== Dataset records ==
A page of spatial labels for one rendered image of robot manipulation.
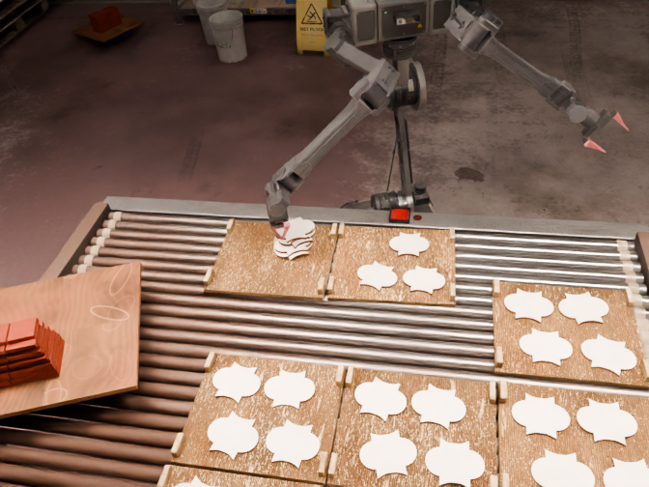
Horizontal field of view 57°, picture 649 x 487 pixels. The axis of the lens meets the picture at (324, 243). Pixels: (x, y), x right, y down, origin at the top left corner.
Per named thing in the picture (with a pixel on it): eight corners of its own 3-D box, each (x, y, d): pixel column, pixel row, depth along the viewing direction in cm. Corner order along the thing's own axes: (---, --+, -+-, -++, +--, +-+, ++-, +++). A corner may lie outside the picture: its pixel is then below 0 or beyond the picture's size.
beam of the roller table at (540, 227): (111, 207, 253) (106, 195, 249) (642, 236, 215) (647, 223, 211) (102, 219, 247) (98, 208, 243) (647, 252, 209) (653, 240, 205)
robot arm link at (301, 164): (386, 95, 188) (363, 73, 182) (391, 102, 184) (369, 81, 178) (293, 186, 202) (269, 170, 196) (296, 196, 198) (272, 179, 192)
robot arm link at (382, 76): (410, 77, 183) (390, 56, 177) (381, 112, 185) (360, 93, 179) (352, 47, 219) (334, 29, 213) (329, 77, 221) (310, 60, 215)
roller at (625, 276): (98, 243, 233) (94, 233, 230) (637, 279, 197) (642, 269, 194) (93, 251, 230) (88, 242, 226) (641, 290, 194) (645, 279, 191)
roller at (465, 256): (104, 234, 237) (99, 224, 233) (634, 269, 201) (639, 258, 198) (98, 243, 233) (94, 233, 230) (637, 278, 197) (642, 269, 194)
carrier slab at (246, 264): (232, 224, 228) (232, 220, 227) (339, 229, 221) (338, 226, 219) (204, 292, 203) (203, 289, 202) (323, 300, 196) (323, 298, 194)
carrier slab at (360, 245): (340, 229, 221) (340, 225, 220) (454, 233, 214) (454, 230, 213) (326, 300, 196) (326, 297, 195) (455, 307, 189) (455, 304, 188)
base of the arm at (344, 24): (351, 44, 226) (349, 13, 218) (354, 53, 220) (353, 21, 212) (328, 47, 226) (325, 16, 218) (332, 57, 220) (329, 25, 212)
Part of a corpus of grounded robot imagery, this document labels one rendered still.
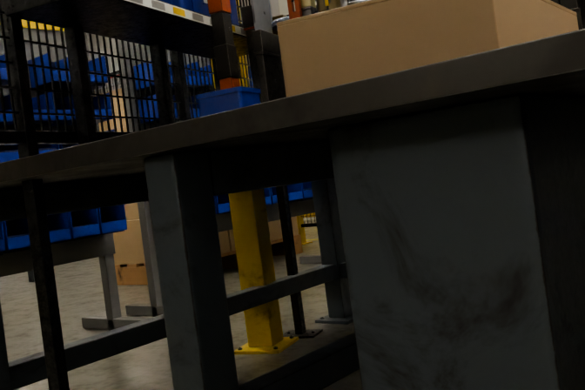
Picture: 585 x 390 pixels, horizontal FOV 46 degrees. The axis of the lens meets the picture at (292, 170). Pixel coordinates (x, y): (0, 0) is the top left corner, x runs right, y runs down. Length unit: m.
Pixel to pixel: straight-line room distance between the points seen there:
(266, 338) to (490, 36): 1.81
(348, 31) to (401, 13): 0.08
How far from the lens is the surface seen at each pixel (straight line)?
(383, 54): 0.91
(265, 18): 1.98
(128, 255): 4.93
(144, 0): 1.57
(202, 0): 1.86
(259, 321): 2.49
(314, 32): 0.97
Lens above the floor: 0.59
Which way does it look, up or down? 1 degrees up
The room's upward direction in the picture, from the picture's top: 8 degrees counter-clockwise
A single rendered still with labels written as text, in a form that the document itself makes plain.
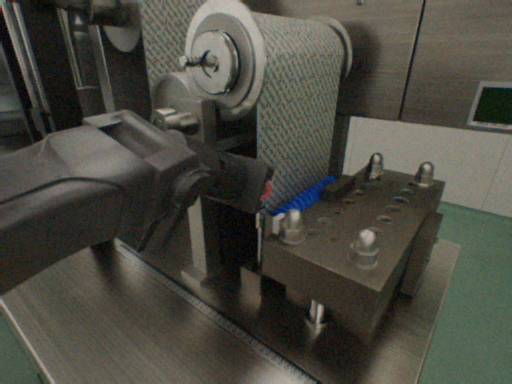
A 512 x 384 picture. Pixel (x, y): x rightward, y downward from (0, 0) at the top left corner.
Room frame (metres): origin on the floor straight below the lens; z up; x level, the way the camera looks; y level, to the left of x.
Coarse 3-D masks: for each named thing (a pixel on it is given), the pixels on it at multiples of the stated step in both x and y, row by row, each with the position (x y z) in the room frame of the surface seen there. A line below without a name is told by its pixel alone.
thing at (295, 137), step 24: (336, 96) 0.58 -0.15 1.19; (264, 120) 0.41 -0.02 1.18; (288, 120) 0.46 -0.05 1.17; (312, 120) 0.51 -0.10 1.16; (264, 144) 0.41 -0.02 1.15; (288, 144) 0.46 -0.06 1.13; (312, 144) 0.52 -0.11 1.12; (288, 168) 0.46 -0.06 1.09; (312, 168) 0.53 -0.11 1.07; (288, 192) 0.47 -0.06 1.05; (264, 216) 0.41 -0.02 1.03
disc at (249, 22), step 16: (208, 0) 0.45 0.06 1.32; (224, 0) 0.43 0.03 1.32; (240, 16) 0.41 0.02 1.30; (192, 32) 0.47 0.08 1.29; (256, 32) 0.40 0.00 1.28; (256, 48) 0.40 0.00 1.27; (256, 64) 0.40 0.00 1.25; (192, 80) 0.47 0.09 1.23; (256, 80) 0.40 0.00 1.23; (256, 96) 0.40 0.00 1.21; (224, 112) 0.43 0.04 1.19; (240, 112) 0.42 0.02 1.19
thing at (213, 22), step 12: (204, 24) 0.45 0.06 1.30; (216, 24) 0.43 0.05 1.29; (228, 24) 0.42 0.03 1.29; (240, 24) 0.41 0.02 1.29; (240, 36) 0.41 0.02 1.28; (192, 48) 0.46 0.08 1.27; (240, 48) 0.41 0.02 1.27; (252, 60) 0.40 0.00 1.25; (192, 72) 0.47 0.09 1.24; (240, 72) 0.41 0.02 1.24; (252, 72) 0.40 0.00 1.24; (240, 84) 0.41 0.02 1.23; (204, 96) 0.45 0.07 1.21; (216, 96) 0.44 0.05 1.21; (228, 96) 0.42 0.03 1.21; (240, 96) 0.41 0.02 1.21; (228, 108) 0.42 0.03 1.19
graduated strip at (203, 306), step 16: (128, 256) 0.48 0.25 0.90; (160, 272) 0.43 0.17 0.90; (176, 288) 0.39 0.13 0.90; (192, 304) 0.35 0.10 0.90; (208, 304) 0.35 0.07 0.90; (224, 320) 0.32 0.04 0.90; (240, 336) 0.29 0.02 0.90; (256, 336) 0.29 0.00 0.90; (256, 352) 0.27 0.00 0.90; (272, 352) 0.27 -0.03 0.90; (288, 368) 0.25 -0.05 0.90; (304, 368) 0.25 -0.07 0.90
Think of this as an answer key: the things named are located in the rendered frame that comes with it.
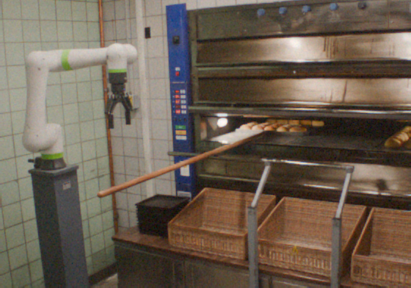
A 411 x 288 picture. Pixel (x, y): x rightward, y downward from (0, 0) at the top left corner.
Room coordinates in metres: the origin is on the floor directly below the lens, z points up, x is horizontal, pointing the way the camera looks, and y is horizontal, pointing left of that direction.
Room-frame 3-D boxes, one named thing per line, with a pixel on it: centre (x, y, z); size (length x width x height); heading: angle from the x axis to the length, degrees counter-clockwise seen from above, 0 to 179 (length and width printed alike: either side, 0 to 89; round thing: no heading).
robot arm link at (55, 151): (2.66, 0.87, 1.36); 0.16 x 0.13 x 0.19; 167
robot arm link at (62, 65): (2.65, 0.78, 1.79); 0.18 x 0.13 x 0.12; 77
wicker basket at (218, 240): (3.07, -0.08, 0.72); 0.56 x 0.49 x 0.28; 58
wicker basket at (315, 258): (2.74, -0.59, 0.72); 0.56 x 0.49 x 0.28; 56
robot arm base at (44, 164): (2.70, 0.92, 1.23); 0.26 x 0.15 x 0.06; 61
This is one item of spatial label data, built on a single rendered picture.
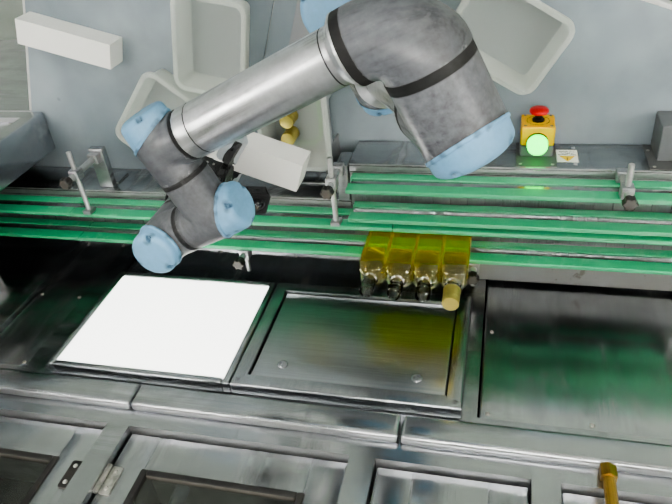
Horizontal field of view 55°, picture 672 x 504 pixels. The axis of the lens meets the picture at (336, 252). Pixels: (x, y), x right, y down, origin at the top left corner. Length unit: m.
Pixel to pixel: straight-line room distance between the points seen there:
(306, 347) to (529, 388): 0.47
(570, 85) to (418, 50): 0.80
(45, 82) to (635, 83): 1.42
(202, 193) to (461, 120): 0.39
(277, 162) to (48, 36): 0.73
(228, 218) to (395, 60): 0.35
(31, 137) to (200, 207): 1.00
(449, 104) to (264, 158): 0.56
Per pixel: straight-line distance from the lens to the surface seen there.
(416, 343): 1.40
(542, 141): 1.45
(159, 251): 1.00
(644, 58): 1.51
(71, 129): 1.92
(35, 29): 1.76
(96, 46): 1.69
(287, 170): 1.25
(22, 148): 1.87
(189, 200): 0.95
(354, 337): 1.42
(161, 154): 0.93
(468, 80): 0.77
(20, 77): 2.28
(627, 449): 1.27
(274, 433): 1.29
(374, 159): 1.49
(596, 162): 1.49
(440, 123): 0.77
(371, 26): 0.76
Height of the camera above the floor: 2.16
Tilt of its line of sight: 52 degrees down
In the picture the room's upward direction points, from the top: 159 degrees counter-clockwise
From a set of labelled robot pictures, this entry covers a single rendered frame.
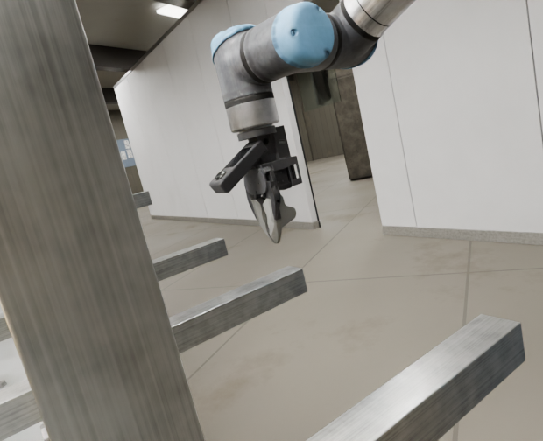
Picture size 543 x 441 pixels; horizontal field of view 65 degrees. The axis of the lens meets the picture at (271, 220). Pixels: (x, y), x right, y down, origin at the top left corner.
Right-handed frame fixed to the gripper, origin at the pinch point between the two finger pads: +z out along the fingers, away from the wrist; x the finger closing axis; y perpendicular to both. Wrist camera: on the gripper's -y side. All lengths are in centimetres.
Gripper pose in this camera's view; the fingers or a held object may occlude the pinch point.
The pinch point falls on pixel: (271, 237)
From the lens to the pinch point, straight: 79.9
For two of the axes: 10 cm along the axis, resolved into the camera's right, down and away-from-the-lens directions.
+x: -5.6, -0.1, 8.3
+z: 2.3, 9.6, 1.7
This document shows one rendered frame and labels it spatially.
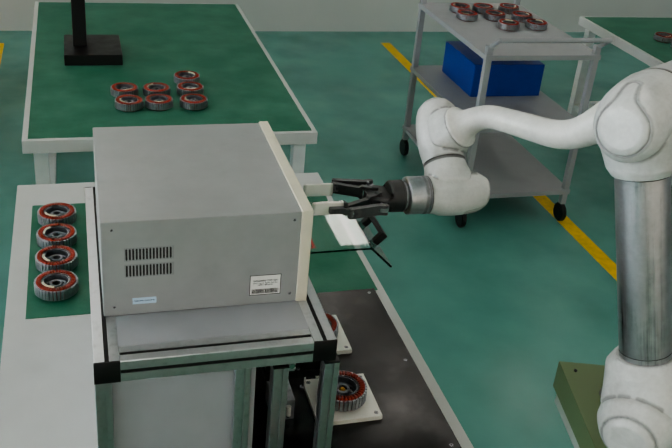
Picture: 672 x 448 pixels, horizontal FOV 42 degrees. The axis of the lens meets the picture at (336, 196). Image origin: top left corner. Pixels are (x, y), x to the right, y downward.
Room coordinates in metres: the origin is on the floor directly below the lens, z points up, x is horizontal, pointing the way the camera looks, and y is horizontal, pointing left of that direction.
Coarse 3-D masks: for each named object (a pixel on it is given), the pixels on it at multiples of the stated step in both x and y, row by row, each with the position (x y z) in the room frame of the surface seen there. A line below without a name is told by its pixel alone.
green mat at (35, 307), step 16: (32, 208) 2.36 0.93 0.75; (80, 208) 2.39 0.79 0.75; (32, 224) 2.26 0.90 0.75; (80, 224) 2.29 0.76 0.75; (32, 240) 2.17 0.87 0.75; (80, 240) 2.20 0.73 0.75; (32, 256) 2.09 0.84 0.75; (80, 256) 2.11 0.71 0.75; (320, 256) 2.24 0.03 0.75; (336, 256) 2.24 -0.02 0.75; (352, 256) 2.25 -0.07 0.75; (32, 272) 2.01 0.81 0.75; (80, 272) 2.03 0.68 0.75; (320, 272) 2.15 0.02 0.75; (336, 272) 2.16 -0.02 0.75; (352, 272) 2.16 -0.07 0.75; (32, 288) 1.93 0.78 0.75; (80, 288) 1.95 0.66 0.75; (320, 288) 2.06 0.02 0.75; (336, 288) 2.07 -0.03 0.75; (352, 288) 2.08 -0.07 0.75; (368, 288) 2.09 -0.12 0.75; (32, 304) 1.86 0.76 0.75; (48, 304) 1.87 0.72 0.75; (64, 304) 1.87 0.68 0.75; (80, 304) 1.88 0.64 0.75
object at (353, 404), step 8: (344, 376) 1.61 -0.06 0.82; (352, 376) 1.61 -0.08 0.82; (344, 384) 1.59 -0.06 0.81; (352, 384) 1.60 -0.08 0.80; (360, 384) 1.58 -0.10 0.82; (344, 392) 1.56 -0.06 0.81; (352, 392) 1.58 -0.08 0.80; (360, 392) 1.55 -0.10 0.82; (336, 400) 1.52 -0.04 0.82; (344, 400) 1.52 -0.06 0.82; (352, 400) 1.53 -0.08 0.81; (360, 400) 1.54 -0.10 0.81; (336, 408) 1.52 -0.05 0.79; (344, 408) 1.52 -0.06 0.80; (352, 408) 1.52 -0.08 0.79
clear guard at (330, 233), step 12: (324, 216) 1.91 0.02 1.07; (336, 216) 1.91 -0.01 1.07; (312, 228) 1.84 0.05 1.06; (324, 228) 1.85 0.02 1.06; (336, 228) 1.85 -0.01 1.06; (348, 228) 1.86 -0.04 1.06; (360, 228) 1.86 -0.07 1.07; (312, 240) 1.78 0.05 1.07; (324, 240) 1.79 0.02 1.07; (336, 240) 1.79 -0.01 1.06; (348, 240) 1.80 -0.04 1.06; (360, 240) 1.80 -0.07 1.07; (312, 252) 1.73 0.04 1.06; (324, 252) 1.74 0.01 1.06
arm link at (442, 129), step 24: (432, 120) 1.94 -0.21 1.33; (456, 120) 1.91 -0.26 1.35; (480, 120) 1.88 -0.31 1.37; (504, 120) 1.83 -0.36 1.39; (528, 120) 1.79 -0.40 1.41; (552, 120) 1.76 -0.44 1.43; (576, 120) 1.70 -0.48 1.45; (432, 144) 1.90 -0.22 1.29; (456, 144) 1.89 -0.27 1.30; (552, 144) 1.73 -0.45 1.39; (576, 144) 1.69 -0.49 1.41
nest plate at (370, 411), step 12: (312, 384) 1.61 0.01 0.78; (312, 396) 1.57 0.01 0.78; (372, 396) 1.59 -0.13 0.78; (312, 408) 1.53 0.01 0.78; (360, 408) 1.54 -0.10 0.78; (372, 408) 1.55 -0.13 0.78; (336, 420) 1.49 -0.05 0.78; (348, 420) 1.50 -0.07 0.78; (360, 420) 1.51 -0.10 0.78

== Assigned task ==
Exactly the lines from the top of the listing through the line with "Horizontal field of view 57°, picture", and no pictures, should be printed.

== Answer for the task ==
A page of spatial labels for one rendered image of robot manipulation.
Horizontal field of view 57°, picture 649 x 487 pixels. The axis of the lens meets the picture at (324, 243). Pixels: (x, y), x right, y down, origin at the top left corner.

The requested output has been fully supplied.